Nos declaramos defensores del Medio Ambiento mientras nos metemos una hora debajo de la ducha o hablamos de la importancia del ahorro y la prudencia mientras caemos en todas las trampas del consumo. En la empresa, huele a tufo cuando la persona que lidera habla de calidad y confianza, para demostrar acto seguido que el dinero es lo único que le importa. Y si hay que pisar, se pisa a quien haga falta. En cuanto a las incoherencias de los políticos, ese tema da para escribir no un artículo, sino una enciclopedia, porque la política es una pura discordancia entre lo que se dice y lo que se hace, entre lo que se pregona y lo que se aplica a uno mismo.  Pero también entre los votantes y militantes de los partidos: soy de izquierda pero en mi vida personal rigen valores de la derecha, soy de derechas y me aplico las bondades de la izquierda cuando me conviene. Ni siquiera con la vida somos coherentes. Nos da miedo la muerte, pero no dejamos el móvil mientras conducimos.

 


Puede ser que esto nos pase porque los valores que decimos que abanderamos no son nuestros realmente.
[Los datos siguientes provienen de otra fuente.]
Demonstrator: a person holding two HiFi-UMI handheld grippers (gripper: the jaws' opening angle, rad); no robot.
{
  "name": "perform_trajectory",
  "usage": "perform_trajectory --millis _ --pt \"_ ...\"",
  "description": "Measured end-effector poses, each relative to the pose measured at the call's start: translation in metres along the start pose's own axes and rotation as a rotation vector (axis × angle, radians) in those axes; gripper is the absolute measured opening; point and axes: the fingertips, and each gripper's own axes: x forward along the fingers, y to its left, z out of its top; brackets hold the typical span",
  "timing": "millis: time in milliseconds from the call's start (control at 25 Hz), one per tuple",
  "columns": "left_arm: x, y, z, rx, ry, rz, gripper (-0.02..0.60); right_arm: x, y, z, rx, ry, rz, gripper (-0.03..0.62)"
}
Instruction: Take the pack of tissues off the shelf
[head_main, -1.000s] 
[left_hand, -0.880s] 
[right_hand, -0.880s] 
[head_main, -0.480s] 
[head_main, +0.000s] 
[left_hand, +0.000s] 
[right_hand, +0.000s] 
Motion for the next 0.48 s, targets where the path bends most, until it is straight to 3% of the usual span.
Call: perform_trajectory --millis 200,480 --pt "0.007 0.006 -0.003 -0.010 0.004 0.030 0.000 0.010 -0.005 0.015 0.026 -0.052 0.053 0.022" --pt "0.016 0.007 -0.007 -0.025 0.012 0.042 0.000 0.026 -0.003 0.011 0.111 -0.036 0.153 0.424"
Algunos obedecen a la moda o a lo que hemos escuchado a personas que admiramos, más que a lo que realmente nos mueve. Lo cierto es que las contradicciones tienen mucho peligro porque, a partir de ese momento, nos quedamos totalmente al descubierto, perdemos credibilidad y en el cerebro o el corazón del otro se fija una alarma de desconfianza. Puede que sea la coherencia, y no la paciencia, la madre de todas las ciencias.